━━━ Provided data

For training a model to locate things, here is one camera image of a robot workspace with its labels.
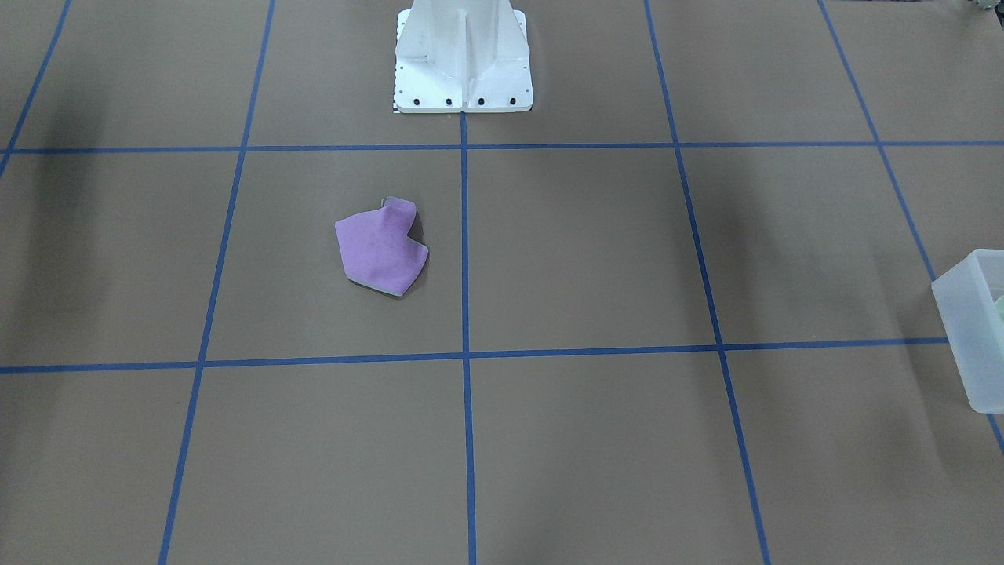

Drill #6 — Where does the translucent plastic storage box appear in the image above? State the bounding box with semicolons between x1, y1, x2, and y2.
932;248;1003;414

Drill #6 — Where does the purple cloth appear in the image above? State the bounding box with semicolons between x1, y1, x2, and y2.
333;196;430;297

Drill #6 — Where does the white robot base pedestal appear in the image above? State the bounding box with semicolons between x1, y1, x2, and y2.
392;1;534;114

━━━━━━

§ Prompt
Reproduce only those lines of the entries above that run from the line with "Drill #6 — Where does the translucent" to the final line.

§ Finished exercise
Drill #6 — Where does the translucent plastic storage box appear in the image above? State the bounding box with semicolons between x1, y1, x2, and y2.
932;248;1003;414

Drill #6 — Where does the purple cloth appear in the image above? State the bounding box with semicolons between x1, y1, x2, and y2.
333;196;430;297

Drill #6 — Where does the white robot base pedestal appear in the image above? State the bounding box with semicolons between x1, y1, x2, and y2.
392;1;534;114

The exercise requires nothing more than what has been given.